In previous discussion of short-run exchange rate overshooting, we assumed real output was fixed. Assume instead...

In previous discussion of short-run exchange rate overshooting, we assumed real output was fixed. Assume instead that an increase in the money supply raises real output in the short run. a) How does this affect the extent to which the exchange rate overshoots in the short run? (1 mark) b) Is it likely that the exchange rate undershoots (relative to its long run value) in the short run? Explain. (1 mark) c) Explain with the help of a figure, the transition to long run equilibrium if the exchange rate overshoots relative to its long run value. (1.5 mark) d) Explain with the help of a figure, the transition to long run equilibrium if the exchange rate undershoots relative to its long run value. (1.5 mark) Note: Undershooting is when the spot exchange rate in the short run is less than the exchange rate in the long-run (Elr)

Solutions

Expert Solution

If the rise in money supply from Mo/Po to M1/Po leads to a short run increase in real output, then the money demand function will shift outward from Lo to L1. The real rate of interest falls to R1 instead of R1'. Since the interest rate does not fall as much when output rises, the exchange rate depreciates by less, as compared to if the real output was fixed. the exchange increasing from its initial value of E0 to E1, rather than to E1' . In the long run, prices change and the real money supply falls to the original level such that M1/P1 is equal to Mo/Po. Interest rate rises to R2 but the the exchange rate appreciates to E2 in the long run.
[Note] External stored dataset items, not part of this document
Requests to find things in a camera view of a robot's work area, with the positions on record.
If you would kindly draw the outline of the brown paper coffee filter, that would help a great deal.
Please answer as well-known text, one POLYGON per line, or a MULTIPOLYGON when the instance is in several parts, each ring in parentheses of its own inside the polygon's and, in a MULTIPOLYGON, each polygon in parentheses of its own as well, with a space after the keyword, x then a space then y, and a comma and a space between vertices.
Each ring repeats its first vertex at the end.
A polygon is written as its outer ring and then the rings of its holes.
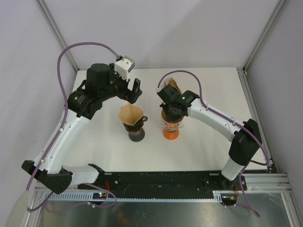
POLYGON ((135 125, 142 117, 143 110, 135 105, 126 104, 120 108, 119 119, 126 125, 135 125))
POLYGON ((181 117, 181 118, 179 118, 179 119, 177 119, 177 120, 175 120, 175 121, 170 121, 168 118, 167 118, 167 116, 166 116, 166 114, 165 114, 165 112, 162 110, 161 111, 161 116, 162 116, 162 118, 163 118, 163 120, 165 121, 165 122, 167 122, 167 123, 178 123, 178 122, 180 122, 180 121, 182 121, 183 120, 183 116, 181 117))

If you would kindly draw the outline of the clear plastic dripper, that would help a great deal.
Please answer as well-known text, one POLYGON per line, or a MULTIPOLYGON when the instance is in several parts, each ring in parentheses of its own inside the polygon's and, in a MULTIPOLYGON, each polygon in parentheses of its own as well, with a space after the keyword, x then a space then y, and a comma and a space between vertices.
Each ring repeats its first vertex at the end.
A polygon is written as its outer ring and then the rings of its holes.
POLYGON ((164 129, 169 131, 169 132, 175 132, 179 129, 182 129, 184 127, 184 124, 183 124, 183 119, 179 119, 175 122, 168 122, 166 120, 162 120, 163 121, 163 126, 164 126, 164 129))

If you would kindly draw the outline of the glass beaker with orange contents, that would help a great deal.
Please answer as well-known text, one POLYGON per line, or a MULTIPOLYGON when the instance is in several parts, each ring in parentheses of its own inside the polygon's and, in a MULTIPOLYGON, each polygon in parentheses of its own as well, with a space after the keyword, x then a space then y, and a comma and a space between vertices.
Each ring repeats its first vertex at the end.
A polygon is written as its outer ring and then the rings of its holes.
POLYGON ((175 140, 179 136, 179 127, 176 128, 163 128, 163 136, 168 140, 175 140))

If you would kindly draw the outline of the olive green plastic dripper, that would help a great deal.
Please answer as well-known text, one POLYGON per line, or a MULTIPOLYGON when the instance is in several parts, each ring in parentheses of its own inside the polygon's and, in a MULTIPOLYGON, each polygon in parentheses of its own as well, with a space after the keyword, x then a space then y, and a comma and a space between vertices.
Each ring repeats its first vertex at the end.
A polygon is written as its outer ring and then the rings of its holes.
POLYGON ((143 116, 134 125, 129 125, 129 124, 125 124, 125 123, 123 123, 123 125, 124 125, 127 132, 137 132, 143 127, 144 123, 147 120, 148 120, 148 117, 143 116))

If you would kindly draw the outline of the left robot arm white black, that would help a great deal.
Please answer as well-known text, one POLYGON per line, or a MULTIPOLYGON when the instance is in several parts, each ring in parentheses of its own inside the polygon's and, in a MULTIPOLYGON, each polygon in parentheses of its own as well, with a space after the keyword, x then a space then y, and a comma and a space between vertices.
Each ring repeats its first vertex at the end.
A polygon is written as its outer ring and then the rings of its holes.
POLYGON ((26 160, 22 169, 56 194, 74 185, 89 183, 94 189, 105 183, 104 171, 95 164, 63 167, 63 161, 85 125, 103 102, 118 97, 134 104, 142 94, 140 80, 129 89, 129 74, 135 62, 123 58, 109 65, 95 63, 86 71, 86 79, 73 91, 65 105, 63 118, 50 142, 34 160, 26 160))

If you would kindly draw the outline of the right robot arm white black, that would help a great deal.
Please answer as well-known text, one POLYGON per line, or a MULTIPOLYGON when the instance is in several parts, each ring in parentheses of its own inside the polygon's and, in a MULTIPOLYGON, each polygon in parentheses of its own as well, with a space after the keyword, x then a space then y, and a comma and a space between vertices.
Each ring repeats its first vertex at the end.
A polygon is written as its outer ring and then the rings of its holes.
POLYGON ((262 146, 257 122, 253 119, 242 121, 227 116, 211 105, 202 105, 199 95, 189 90, 181 94, 171 85, 157 88, 157 95, 162 100, 160 107, 169 122, 190 117, 215 129, 231 142, 229 159, 218 178, 222 189, 231 189, 237 175, 262 146))
b) Undershooting of exchange rate occurs if the new short-run exchange rate (E1) is initially below its new long-run level (E2). This happens only if the interest rate rises when the money supply rises, that is, if output increases so much that interest rate also increases. This can't be possible because the rise in money supply leads to a rise in real output by reducing interest rates. the change in output is not expected to be high enough to increase interest rate.

c) The transition diagram is as follows in case of exchange rate overshooting

The transition path indicates that the exchange rate overshoots its long-run value (E1 < E2), the interest rate rises to R2 and prices rise from Po to P1 as much as the money supply increase to make real money balances remain unchanged.

d) The transition to long run equilibrium if the exchange rate undershoots relative to its long run value is depicted below:

The transition path indicates that the exchange rate undershoots its long-run value (E2 < E3), because of the fall in interest rate and prices fall as much as the money supply decrease to make real money balances remain unchanged.